» TASK BRIEF
Take the line containing "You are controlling" and each line after it through the end of the data below, and return them exactly, minus any pictures.
══════════════════════════════
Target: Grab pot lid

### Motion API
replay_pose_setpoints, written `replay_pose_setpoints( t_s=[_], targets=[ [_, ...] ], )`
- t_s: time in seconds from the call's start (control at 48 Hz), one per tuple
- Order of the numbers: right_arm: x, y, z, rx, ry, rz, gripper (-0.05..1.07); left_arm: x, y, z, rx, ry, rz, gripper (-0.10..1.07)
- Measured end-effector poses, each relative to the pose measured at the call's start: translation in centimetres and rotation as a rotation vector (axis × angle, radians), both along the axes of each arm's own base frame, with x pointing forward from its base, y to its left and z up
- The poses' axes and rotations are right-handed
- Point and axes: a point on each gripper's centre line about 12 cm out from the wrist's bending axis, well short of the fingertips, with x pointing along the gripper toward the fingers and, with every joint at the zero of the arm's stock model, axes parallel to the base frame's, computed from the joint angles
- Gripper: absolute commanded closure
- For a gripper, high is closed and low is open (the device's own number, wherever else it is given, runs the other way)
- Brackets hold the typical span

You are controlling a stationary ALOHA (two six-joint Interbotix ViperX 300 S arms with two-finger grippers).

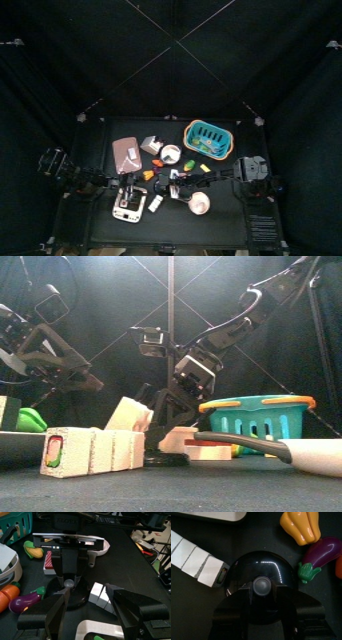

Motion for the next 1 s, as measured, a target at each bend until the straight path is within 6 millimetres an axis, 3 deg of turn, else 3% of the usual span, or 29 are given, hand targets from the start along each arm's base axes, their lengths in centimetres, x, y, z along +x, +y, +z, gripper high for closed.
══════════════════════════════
» FINAL ANSWER
You are controlling a stationary ALOHA (two six-joint Interbotix ViperX 300 S arms with two-finger grippers).


Motion for the next 1 s, as measured, a target at each bend until the straight path is within 6 millimetres an axis, 3 deg of turn, else 3% of the usual span, or 29 are given, hand targets from the start along each arm's base axes, their lengths in centimetres, x, y, z along +x, +y, +z, gripper high for closed.

Output for the exercise is complete.